Example, let $b = [1,0,0]$, and $a = [a_1,a_2,a_3]$, then I believe there is only 1 coupling possible, and so it must be optimal. Specifically, if the couplings $P$ are such that $P_{i,j}$ corresponds to the coordinates $a_i$ (rows) and $b_i$ (columns), then the only possible coupling is this. It is the coupling that sends all the weight from $a_3$ and $a_2$ to the first column. The target density has all the weight on one support.
$$\begin{bmatrix} a_1 & 0 & 0\\ a_2 & 0 & 0\\ a_3 & 0 & 0 \end{bmatrix}$$
Similarly for $b=[0,1,0]$ and $[0,0,1]$ we have similar arguments.
The point I am trying to make is that if $b$ belongs to these trivial cases, then we know what the optimal transport map has to be in each case, because it is the only transport map available.

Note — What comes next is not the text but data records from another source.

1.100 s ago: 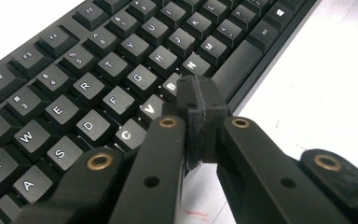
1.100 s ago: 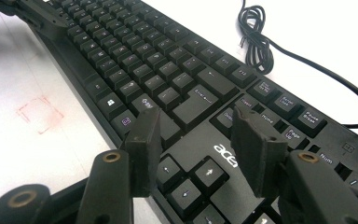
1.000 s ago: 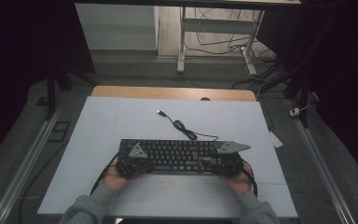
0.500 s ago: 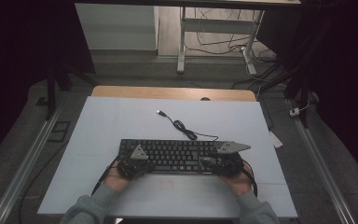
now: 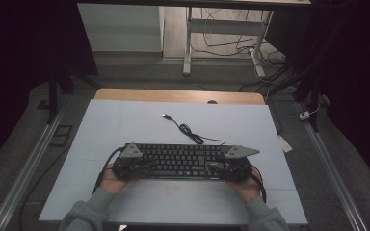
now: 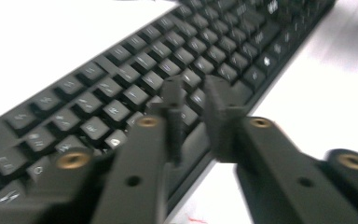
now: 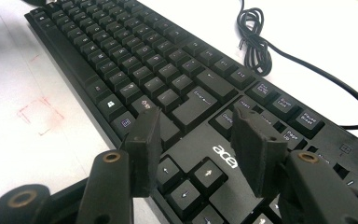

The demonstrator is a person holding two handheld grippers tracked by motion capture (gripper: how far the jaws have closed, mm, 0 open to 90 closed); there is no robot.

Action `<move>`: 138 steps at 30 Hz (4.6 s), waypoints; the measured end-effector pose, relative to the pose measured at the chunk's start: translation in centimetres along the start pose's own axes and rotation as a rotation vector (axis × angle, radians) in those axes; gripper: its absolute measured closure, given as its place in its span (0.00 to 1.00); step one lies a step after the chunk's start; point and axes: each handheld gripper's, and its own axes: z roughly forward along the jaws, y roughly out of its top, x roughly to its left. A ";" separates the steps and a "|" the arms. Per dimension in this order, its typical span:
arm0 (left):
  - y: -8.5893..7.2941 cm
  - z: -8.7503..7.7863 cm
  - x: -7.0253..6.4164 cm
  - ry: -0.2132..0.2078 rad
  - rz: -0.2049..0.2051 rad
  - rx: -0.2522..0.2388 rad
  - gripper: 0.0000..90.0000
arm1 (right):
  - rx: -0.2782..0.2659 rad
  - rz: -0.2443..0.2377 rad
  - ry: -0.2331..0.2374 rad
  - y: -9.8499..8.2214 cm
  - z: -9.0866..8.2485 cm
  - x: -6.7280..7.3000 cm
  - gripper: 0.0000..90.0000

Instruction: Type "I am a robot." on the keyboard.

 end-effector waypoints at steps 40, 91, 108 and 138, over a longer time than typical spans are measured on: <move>-0.3 -1.5 2.0 0.066 -0.065 -0.003 0.49 | -0.001 0.000 0.001 0.0 0.0 0.0 0.58; 0.7 4.3 2.8 0.113 -0.012 0.137 0.99 | 0.006 -0.007 0.002 0.0 0.3 0.0 0.58; 0.6 4.5 2.6 0.137 0.007 0.139 0.99 | 0.003 -0.009 -0.001 0.0 0.2 0.1 0.58; 0.5 -0.3 1.5 0.090 -0.025 0.014 0.47 | -0.019 -0.024 0.004 0.2 0.0 0.4 0.58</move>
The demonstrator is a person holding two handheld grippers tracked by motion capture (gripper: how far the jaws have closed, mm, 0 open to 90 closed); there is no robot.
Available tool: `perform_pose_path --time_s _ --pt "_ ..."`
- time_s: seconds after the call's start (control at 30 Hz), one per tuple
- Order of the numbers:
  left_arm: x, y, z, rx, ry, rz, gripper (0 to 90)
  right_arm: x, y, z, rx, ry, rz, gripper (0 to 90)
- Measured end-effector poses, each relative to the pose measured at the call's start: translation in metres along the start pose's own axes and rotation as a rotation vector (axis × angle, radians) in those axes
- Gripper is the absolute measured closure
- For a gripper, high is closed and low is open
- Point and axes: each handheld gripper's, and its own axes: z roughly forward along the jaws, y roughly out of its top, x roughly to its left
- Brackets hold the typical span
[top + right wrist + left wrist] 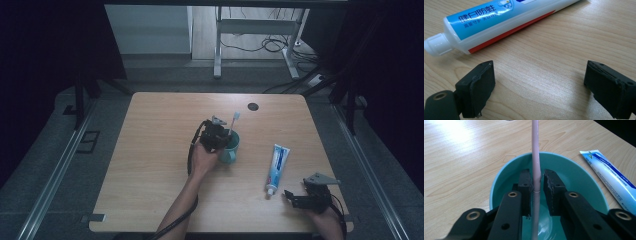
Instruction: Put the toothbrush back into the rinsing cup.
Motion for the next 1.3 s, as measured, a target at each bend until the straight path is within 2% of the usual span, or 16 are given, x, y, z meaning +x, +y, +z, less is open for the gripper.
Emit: perform_pose_path --time_s 0.63,0.9,1.07,1.3 --pt "-0.008 0.005 -0.013 -0.036 0.025 0.032 57.9 0.000 0.000 0.000 -0.001 -0.001 -0.002 10.0" --pt "-0.008 0.011 -0.024 -0.062 0.026 0.042 47.0 0.000 0.000 0.000 0.000 0.000 -0.001 10.0" --pt "-0.008 0.014 -0.031 -0.064 0.007 0.042 38.8 0.000 0.000 0.000 -0.001 0.000 -0.001 10.0" --pt "-0.010 0.017 -0.039 -0.055 0.007 0.063 26.8 0.000 0.000 0.000 -0.001 0.000 -0.001 10.0"
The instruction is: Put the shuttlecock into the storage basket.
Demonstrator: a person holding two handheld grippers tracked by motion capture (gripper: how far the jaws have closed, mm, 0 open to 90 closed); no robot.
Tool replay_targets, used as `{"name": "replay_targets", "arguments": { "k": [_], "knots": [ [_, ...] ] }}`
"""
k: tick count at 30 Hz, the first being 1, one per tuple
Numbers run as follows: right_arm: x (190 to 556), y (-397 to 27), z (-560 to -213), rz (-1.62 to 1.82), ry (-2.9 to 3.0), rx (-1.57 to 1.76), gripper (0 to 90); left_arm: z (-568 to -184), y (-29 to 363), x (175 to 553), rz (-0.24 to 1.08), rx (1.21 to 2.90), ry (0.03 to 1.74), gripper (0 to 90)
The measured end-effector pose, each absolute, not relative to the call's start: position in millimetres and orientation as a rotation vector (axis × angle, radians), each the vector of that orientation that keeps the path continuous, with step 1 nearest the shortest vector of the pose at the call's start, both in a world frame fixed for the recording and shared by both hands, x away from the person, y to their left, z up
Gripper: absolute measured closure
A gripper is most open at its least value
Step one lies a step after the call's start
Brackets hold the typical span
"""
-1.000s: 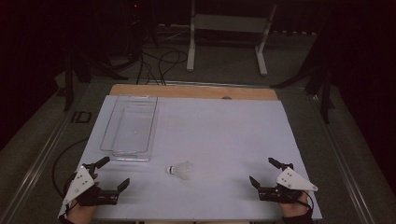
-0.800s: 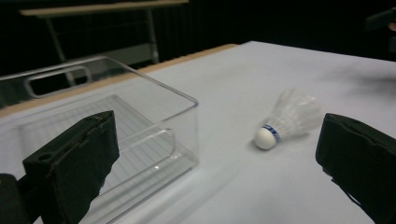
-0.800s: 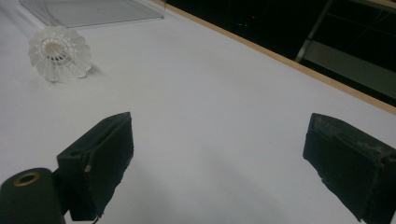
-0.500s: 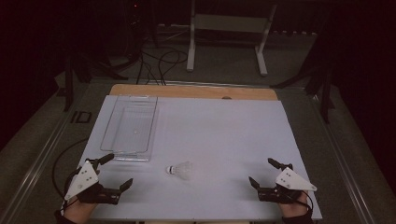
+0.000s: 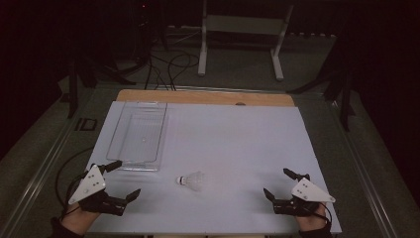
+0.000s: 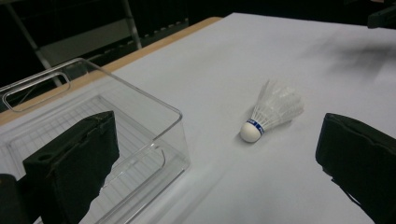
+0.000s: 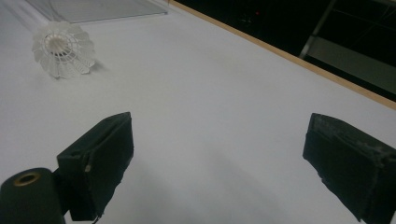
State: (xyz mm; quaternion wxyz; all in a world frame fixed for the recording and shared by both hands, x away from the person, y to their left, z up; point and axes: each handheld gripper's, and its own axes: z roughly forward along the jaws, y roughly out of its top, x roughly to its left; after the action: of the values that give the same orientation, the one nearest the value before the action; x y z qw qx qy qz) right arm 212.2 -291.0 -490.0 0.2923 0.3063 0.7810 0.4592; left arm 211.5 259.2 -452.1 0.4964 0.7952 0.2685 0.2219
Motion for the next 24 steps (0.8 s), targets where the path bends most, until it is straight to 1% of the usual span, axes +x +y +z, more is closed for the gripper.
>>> {"name": "replay_targets", "arguments": {
  "k": [8,14,17,20,24],
  "knots": [
    [212.3,-290.8,-490.0,1.228,2.084,0.816,8.6,-445.7,258.7,215.1,0.532,1.986,0.638,0.2],
    [212.5,-290.6,-490.2,1.23,2.087,0.816,8.6,-438.9,254.8,217.9,0.503,2.067,0.628,0.1],
    [212.4,-290.5,-490.2,1.231,2.087,0.816,8.6,-437.7,253.3,219.2,0.477,2.093,0.631,0.1],
    [212.5,-290.7,-490.1,1.234,2.088,0.817,8.6,-438.0,248.4,220.7,0.438,2.154,0.61,0.1],
    [212.5,-290.6,-490.0,1.235,2.088,0.816,8.6,-438.8,244.6,221.5,0.437,2.205,0.578,0.1]
  ]
}}
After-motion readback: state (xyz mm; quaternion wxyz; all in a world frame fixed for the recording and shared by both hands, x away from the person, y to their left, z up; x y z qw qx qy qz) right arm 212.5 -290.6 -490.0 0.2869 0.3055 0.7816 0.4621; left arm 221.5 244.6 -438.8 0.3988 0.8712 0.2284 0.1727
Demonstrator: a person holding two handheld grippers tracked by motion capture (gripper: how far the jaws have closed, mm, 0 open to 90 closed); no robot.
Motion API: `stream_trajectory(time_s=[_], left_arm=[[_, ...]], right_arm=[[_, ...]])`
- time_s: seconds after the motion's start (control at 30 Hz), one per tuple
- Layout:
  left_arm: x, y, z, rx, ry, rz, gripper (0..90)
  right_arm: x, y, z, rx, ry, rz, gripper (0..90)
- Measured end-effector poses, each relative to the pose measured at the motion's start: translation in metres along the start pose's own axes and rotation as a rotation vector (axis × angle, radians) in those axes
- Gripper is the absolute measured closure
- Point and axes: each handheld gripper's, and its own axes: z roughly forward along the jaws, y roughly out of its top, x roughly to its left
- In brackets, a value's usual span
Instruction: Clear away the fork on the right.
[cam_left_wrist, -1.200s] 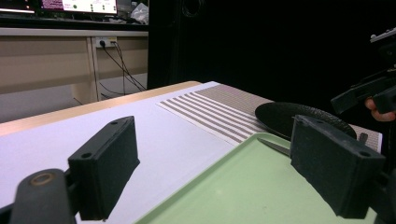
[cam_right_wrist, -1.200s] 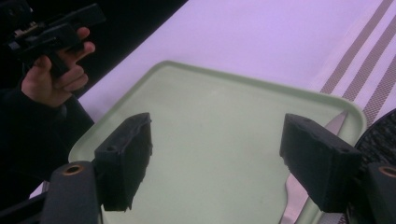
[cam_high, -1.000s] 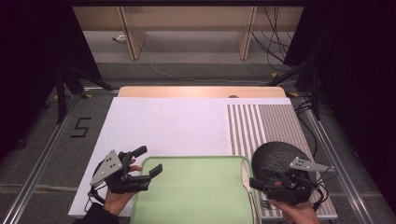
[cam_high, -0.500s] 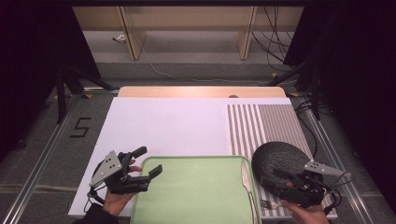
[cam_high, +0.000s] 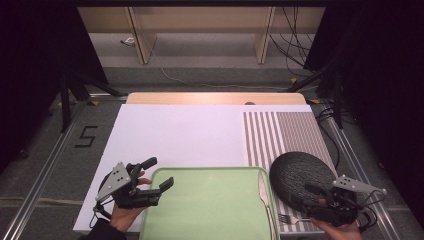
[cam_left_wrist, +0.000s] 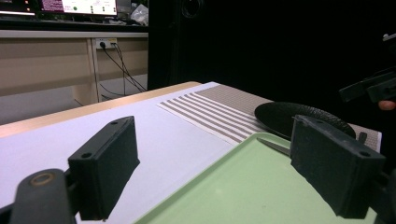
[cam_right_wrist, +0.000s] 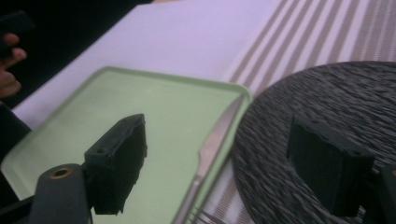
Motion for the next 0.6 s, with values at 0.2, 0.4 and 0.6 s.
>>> stream_trajectory(time_s=[0.2,0.4,0.6], left_arm=[[0.0,0.0,0.001,0.002,-0.003,0.003,15.0],[0.0,0.0,0.001,0.002,-0.003,0.004,15.0],[-0.001,0.0,0.001,0.003,-0.003,0.007,15.0]], right_arm=[[-0.002,-0.005,-0.012,0.058,-0.103,-0.063,21.5],[-0.009,-0.007,-0.015,0.103,-0.137,-0.065,21.4],[-0.013,-0.01,-0.019,0.126,-0.192,-0.063,21.3]])
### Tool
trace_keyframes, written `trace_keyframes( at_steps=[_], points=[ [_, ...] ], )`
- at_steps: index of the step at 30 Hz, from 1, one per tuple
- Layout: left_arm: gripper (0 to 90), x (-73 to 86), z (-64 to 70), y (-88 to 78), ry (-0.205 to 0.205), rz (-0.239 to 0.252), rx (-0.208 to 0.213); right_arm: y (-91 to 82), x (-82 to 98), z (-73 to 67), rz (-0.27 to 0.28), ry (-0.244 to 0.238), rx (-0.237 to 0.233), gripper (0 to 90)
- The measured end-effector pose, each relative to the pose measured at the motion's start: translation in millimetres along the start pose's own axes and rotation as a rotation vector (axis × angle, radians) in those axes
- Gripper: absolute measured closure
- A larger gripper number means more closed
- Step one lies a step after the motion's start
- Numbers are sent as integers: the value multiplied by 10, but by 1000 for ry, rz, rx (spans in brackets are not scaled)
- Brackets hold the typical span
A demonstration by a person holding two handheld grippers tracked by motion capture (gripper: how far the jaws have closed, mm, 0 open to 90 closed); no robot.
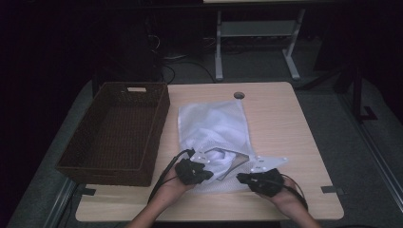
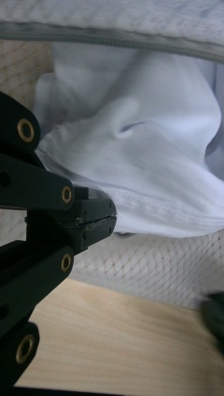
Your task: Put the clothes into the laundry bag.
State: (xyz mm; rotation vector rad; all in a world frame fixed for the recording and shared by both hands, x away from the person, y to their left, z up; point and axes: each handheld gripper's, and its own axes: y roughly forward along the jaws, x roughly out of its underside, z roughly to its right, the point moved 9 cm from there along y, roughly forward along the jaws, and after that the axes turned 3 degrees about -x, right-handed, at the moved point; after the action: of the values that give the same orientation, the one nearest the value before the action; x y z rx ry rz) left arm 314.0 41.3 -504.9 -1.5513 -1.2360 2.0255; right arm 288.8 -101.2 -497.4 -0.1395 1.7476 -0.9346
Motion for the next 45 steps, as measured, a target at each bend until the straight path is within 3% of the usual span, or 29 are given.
trace_keyframes(
  at_steps=[4,8,22,27,34,39,45],
  points=[
    [900,-62,-28,71,14,-8,-6,340,35,-127,-89,-54,-44,899],
    [900,-117,-79,157,22,-20,-35,516,52,-195,-133,-92,-59,900],
    [900,-361,-576,400,11,-44,-201,515,56,-231,-151,-128,-37,900],
    [900,-458,-793,475,-31,-31,-271,515,53,-242,-164,-141,-24,900],
    [900,-595,-1078,602,-90,-17,-318,506,59,-258,-174,-145,-33,900],
    [900,-681,-1222,682,-107,-21,-341,496,67,-270,-177,-139,-49,900],
    [900,-771,-1303,767,-116,-8,-327,482,82,-299,-177,-132,-63,900]
  ],
)
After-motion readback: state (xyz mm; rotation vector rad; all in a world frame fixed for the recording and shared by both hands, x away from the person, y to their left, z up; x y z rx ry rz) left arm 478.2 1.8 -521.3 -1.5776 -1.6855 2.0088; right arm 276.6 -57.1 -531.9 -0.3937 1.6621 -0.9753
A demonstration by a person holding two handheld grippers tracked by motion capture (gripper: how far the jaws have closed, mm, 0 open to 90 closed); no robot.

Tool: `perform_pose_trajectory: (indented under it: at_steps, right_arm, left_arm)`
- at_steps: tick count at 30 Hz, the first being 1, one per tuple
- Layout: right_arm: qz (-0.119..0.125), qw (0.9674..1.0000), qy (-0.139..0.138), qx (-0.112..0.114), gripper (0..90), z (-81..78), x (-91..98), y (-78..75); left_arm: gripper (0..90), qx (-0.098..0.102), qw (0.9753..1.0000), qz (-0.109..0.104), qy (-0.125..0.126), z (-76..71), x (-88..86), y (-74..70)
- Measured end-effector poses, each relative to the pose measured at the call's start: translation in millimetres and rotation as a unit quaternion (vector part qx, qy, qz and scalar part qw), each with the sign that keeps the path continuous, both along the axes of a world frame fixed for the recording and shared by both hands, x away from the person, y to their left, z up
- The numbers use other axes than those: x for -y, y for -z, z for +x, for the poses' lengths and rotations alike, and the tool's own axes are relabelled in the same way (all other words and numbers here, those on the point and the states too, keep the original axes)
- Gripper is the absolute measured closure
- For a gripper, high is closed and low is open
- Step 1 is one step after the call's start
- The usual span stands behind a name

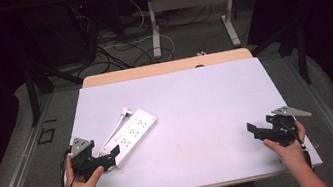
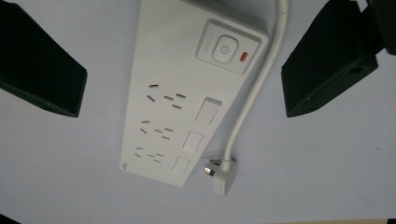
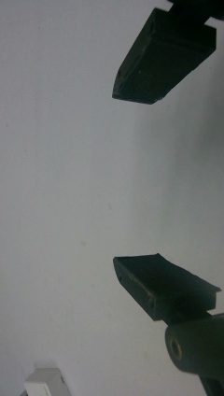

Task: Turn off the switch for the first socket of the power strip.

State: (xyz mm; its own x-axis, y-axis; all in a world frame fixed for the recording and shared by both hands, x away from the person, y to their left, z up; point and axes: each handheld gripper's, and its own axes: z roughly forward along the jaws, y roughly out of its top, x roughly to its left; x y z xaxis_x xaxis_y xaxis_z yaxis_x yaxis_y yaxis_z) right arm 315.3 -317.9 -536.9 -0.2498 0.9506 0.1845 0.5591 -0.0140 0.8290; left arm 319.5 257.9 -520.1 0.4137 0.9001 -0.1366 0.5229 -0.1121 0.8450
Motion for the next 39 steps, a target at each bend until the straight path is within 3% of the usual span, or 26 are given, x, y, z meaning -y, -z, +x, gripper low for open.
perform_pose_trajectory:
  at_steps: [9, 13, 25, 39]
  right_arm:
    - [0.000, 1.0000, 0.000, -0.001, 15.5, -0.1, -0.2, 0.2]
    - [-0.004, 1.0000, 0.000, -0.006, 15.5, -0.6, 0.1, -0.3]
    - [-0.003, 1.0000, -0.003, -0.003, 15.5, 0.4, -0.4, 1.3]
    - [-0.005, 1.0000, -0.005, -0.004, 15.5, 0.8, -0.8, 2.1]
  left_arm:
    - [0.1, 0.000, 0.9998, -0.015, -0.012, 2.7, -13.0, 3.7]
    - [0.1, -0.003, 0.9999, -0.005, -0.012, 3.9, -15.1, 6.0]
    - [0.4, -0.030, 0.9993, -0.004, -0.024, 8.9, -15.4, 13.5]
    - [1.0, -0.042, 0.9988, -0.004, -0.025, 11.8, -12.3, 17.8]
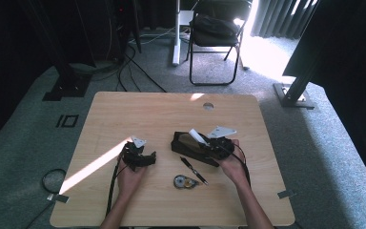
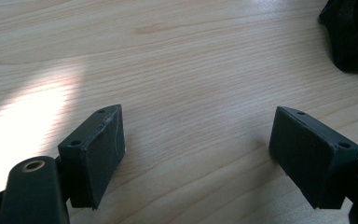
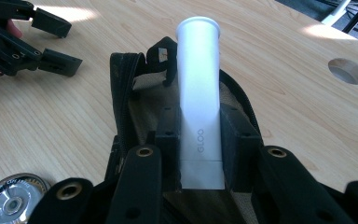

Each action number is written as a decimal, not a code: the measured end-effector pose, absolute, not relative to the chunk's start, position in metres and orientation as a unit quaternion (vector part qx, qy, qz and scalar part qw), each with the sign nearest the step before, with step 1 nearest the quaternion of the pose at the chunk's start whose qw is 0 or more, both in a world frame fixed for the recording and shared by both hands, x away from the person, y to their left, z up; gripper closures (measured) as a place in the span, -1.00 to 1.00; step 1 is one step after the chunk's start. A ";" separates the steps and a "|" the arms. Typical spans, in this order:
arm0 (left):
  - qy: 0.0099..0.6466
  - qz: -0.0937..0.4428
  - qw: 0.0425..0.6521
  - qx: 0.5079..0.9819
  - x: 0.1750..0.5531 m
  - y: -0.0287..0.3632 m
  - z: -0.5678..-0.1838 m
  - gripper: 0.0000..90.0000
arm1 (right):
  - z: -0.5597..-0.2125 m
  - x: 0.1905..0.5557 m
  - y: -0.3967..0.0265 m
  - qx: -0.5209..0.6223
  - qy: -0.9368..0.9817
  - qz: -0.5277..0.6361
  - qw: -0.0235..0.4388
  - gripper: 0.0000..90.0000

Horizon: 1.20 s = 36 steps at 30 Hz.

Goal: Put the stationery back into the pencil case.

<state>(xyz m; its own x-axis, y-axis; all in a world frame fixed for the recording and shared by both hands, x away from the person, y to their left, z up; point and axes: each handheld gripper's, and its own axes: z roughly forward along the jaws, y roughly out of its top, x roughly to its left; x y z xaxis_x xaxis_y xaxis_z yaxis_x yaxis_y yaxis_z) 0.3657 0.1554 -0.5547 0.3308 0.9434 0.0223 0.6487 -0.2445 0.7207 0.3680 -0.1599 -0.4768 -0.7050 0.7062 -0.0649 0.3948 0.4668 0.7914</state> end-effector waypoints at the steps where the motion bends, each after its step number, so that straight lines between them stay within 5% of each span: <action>1: 0.529 0.235 0.314 0.753 0.366 0.155 -0.555 -0.59 | -0.477 0.368 -0.160 0.330 0.834 0.396 0.196 0.59; 36: 0.529 0.235 0.314 0.753 0.366 0.155 -0.555 -0.59 | -0.490 0.376 -0.154 0.336 0.843 0.380 0.177 0.58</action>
<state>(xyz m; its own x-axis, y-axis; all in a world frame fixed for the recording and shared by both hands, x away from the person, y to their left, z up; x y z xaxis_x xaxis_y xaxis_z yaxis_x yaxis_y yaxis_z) 0.3658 0.1554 -0.5547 0.3309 0.9434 0.0220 0.6484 -0.2443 0.7211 0.3759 -0.1542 -0.4901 -0.7112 0.7016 -0.0432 0.4325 0.4852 0.7600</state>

The same idea should work in arbitrary dimension, not just 3. Is this correct?
It happens to be the case in machine learning that we often deal with "target" measures in classification problems with all the weight over one support, like in this example. I believe this makes it quick and easy to apply the solution to the Kantorovich problem as a loss function in classification settings, but that is for the next chapter.